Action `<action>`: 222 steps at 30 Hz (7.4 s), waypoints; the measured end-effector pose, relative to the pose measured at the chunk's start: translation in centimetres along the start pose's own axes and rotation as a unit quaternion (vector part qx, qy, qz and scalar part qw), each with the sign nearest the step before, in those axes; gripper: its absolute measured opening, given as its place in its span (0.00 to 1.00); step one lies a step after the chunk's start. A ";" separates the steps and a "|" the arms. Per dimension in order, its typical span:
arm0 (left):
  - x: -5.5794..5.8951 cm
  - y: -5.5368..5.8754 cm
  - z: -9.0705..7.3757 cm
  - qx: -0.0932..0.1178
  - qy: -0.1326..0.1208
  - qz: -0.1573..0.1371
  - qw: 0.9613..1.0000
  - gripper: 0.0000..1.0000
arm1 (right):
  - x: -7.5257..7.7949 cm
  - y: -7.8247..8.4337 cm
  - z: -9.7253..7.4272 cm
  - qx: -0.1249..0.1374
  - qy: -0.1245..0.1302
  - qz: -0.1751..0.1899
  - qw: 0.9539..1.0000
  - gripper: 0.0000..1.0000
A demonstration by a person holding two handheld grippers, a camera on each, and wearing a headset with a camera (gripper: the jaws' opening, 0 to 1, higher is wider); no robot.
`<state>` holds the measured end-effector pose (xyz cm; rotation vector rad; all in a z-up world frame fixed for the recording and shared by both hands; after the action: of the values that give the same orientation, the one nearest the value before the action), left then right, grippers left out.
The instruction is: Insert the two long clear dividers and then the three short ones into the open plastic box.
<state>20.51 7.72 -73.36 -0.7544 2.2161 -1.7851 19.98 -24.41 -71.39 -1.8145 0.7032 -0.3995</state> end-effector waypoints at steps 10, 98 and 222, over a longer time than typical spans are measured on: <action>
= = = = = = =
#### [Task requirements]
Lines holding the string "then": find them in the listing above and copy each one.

#### [Output below]
`<state>` holds the measured end-effector pose (xyz cm; rotation vector rad; all in a z-up world frame fixed for the recording and shared by both hands; after the action: of the values that give the same orientation, the one nearest the value before the action), left then right, grippers left out.
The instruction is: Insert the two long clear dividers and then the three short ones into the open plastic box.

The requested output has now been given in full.